An additional sample with the composition of Fe32 Ni5 Cr9 and W54 was prepared using the techniques described in Example I. Although this sample contained low chromium, corrosion-resistant measurements indicated the material was still corrosion-resistant especially at the higher potentials ranging from 1 to 2 volts. The thermal decomposition temperature of this material as determined by DSC at 20° C./sec was on the order of 800° C.
An amorphous metal alloy using titantium as a stabilizing element was prepared by the technique of Example I. The target in this case was a 2 inch diameter 304 stainless steel plate with a 0.5 inch diameter titantium rod inserted in the plate 0.5 inch off center. The purpose of the offset titantium was to form a graded composition in the coating. A 7 mil thick coating was produced in 5 hours at an average deposition rate of 1.4 mils per hour. The composition of the coating was determined by X-ray elemental analysis with a scanning electron microscope. The chemical composition of the coating varied from Fe65.2 Cr18.6 Ni6.6 Ti9.6 or (SS 304)90.4 Ti9.6 at a point opposite the Ti in the target, to (SS 304)94.6 Ti5.4 5/8 inch away from this point. In an intermediate area, the composition was (SS 304)92.6 Ti7.4. X-ray defraction studies made on each composition indicated that amorphous metal alloy phases were formed where Ti was greater than 7 and only crystalline phases were observed where the Ti was less than 7. Therefore, the end point limit for Ti to stabilize an amorphous 304 stainless steel containing about 18 atom percent chromium is about 7 atom percent of Ti.

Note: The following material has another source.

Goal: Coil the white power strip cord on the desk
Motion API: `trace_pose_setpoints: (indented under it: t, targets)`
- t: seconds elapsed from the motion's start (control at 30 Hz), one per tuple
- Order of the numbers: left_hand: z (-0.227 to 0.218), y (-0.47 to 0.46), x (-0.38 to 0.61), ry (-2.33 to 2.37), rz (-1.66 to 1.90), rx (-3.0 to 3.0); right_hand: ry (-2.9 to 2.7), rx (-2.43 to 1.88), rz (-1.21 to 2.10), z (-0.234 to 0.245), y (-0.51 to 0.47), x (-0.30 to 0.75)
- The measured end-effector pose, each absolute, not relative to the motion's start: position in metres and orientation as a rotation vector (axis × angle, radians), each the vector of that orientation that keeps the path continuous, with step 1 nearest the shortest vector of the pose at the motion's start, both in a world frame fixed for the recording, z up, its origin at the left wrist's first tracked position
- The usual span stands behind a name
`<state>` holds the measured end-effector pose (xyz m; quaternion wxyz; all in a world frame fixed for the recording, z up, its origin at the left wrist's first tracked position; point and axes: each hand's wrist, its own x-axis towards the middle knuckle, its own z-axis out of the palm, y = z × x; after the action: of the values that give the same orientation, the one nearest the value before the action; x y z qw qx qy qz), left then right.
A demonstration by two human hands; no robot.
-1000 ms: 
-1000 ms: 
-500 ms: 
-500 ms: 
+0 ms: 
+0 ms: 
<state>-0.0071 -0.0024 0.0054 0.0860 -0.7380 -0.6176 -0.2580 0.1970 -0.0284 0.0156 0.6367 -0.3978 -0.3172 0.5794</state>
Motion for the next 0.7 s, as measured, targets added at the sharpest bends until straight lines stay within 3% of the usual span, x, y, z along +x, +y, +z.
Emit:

Another sample with the composition Fe50 Cr50 was prepared using the technique of Example I. The substrate was held at -196° C. during deposition. The deposit was crystalline. This indicates that without stabilizing elements amorphous iron-chromium alloys cannot be prepared by sputter deposition even on cold substrates.
Another sample having the composition Fe61 Ni9 Cr17 W13 of 13 mils thickness was prepared by sputter deposition. Hardness measurements by the diamond pyramid method showed a hardness between 800-1100 kg/mm2. The equivalent tensile strength of the material would be about 400,000-500,000 psi. The thermal stability of this material after heat treatment at 500° C. for 24 hours was determined by a transmission electron microscope (TEM). The material remained in the amorphous state but contained from 1 to 2% of fine crystals. The material was then heat treated at 600° C. for 24 hours. Examination by TEM showed the formation of a crystalline structure. Similar material was studied with a 1 million volt electron microscope to determine resistance to radiation damage. The radiation of electrons generated at 1 million volts at a current density of 1×10° electrons/cm2 /sec is equivalent to 2 to 3 displacements per atom (dpa). The material at 60° C. did not show any change of microstructure. Examination of the alloy at 500° C. using a similar electron energy also did not show any recrystallization of the material.
From the preceding discussion and examples, it can be seen that the amorphous metal alloys of the invention, stabilized with the early transition elements, provide good corrosion resistance and high temperature stability for protecting less corrosion-resistant surfaces.